Italia Viva (, IV) is a liberal political party in Italy founded in September 2019. The party is led by Matteo Renzi, a former Prime Minister of Italy and former secretary of the Democratic Party (PD). Italia Viva is a member of the European Democratic Party, alongside its associated party Action.

History

Background 
Matteo Renzi started his political career in the Italian People's Party (PPI), a Christian-democratic party, and was elected president of the Province of Florence in 2004. Through The Daisy party he joined the Democratic Party in 2007 and was elected Mayor of Florence in 2009. A frequent critic of his party's leadership, especially under Pier Luigi Bersani, Renzi made his name as il Rottamatore, in English the Scrapper or the Demolisher (of old leaders and ideas), for his advocacy of complete change in the party, as well as a reformer and a moderniser. His followers were known as Renziani.

Speculations over a new party led by Renzi date back to 2012, when he was defeated by Bersani in the run-off of the centre-left primary election. Rumors stopped when Renzi was elected secretary of the PD in December 2013. He also became Prime Minister in February 2014. He led the party to huge electoral success in the 2014 European Parliament election (40.8%), but badly lost the 2016 Italian constitutional referendum (59.1% to 40.9%), which caused his resignation as Prime Minister.
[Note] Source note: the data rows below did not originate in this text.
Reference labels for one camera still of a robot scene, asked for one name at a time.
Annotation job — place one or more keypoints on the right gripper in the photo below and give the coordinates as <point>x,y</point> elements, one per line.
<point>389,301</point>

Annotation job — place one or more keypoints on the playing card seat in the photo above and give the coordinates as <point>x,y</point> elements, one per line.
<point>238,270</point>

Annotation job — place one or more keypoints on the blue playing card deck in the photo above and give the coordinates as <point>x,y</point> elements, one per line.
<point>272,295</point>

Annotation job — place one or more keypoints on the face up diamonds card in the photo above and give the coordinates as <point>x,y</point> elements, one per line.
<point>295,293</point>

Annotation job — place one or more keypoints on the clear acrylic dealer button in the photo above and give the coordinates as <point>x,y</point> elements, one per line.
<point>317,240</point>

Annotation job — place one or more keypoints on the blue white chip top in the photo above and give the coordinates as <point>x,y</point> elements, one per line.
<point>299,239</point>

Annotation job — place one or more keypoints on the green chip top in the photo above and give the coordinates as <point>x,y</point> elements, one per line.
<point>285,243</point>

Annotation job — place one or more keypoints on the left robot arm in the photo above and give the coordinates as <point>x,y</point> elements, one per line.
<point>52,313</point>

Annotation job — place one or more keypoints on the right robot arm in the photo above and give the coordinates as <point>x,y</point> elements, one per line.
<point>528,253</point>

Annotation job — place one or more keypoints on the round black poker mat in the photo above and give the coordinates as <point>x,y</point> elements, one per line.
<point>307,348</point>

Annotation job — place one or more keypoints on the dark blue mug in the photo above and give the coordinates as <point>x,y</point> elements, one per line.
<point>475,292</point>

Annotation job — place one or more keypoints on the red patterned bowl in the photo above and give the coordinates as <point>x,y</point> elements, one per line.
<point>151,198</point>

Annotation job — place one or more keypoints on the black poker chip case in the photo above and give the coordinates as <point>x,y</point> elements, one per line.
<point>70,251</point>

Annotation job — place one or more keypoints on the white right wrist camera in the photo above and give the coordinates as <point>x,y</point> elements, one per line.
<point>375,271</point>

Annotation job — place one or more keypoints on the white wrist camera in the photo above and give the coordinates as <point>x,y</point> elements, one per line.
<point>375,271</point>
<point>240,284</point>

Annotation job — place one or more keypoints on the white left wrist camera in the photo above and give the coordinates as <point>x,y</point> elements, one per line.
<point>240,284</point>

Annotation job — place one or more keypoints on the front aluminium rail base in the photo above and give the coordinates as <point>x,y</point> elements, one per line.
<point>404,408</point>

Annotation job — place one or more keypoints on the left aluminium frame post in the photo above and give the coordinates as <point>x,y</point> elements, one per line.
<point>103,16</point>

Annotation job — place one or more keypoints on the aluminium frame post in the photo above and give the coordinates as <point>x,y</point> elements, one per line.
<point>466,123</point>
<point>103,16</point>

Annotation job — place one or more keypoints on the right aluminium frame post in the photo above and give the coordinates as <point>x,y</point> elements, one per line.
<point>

After the PD's defeat in the 2018 general election, in which the PD only gained 18.7% of vote, forcing Renzi to resign as secretary, rumours of a split emerged. In March 2019 Nicola Zingaretti, a social democrat and a prominent member of the party's left-wing who had roots in the Italian Communist Party, won the leadership election by a landslide, defeating Maurizio Martina (Renzi's former deputy secretary) and Roberto Giachetti (supported by most Renziani). Zingaretti focused his campaign on a clear contrast with Renzi's policies and, according to pundits, his victory opened the way for a major shift in the character of the Democratic Party.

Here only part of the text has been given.